If I wanted to get Zayvion into bed with me, this was not the time to bring this stuff up. But he wanted more than trauma sex. So fine. Let’s see how he handled honesty.

“The Necromorph,” I said.

“Yes?” Zayvion went very, very still.

“Last night. He tracked me. My dad, in here?” I pointed at my head. “Cast Camouflage. With my magic. The Necromorph knew it was my dad. I. . lost control of my body. Dad took me. Used me to try and fight him.” Wow, admitting I’d been used sucked. Tears stung my eyes.

I hadn’t allowed myself to think of it that way, couldn’t think of it that way out on the street. But I’d been violated. By my father. From the inside out.

Zay leaned back just a small amount, giving me a little more room to breathe. Waited.

It took me a while to swallow back the tears, but I did it. Mostly because I was really angry at my dad, and I refused to let him make me cry.

“The Necromorph,” I said, my voice steady, “said he killed Dad. And I saw memories, Dad’s memories of a man with a knife and disks. It was the Necromorph before he changed. He killed my dad, and he has a disk, stuck in his neck.”

I took a breath, held it, keeping my calm.
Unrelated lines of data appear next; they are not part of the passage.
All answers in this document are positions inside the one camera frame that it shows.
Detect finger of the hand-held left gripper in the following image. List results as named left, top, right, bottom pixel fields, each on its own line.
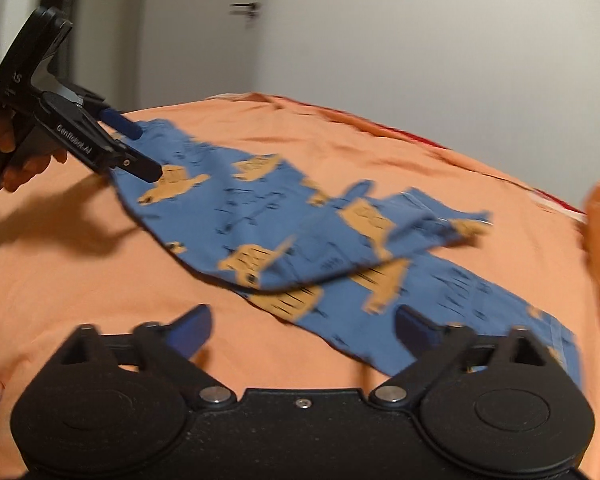
left=107, top=142, right=164, bottom=184
left=100, top=105, right=144, bottom=140

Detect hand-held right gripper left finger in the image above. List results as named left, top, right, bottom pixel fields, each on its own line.
left=55, top=304, right=238, bottom=408

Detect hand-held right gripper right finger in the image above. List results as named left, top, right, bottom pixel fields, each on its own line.
left=367, top=304, right=563, bottom=408

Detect blue patterned pants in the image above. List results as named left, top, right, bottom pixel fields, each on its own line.
left=111, top=117, right=583, bottom=391

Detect person's left hand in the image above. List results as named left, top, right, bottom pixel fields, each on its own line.
left=0, top=97, right=69, bottom=194

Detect white door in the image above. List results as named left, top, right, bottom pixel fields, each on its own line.
left=135, top=0, right=268, bottom=111

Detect orange bed sheet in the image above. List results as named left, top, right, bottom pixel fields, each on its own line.
left=0, top=91, right=600, bottom=480

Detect red under sheet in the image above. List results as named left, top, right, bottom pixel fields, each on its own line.
left=360, top=119, right=588, bottom=221

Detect black door handle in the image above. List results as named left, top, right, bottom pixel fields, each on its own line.
left=229, top=1, right=262, bottom=29
“So, listen. I’m probably always going to be hurt. Some way or another. Hounding means I use magic, and using magic means pain. And wanting you might have something to do with hurting. But that’s not all. That’s not the only reason I want you.”
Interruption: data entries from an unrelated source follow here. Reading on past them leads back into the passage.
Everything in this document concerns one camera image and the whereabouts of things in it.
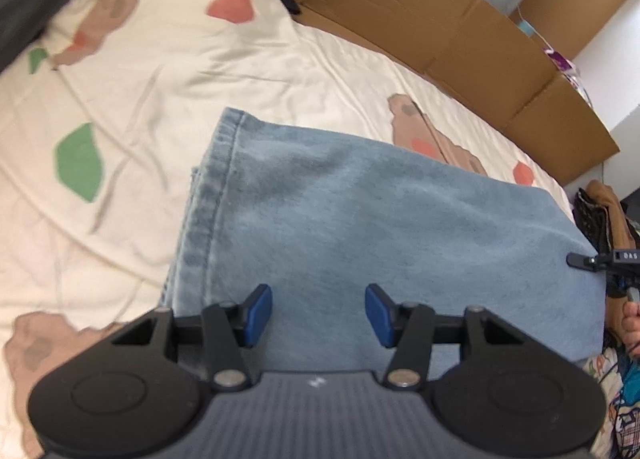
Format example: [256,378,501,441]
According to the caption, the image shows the cream bear print blanket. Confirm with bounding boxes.
[0,0,577,459]

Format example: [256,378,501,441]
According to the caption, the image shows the white printed packet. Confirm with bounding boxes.
[566,70,594,108]

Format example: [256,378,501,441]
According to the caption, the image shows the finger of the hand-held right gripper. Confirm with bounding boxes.
[567,252,601,271]

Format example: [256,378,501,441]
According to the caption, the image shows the person's right hand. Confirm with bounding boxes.
[620,289,640,356]

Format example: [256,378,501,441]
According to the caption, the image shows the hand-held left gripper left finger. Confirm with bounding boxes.
[110,284,274,388]

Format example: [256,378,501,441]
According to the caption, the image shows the blue denim jeans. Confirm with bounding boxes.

Zayvion looked away, past me, at the wall above my head. I could feel the heat radiating off his body, but I did not touch him. The decision was his to make too.

Finally, he looked down at me. He didn’t say anything, which was strange since I’d just given him what I assumed was pertinent information about the Necromorph he’d been hunting, and had also declared my true feelings about us. Seemed like either one of those things would be worth commenting on.

I found I could not read the look in his eyes. And that frightened me.

Wordlessly, he bent to me, his mouth searching for mine. He parted my lips with his own, gently kissing, coaxing. This, I understood. My lips were swollen and sore. I opened for him, wanting to taste him, needing to feel him inside me.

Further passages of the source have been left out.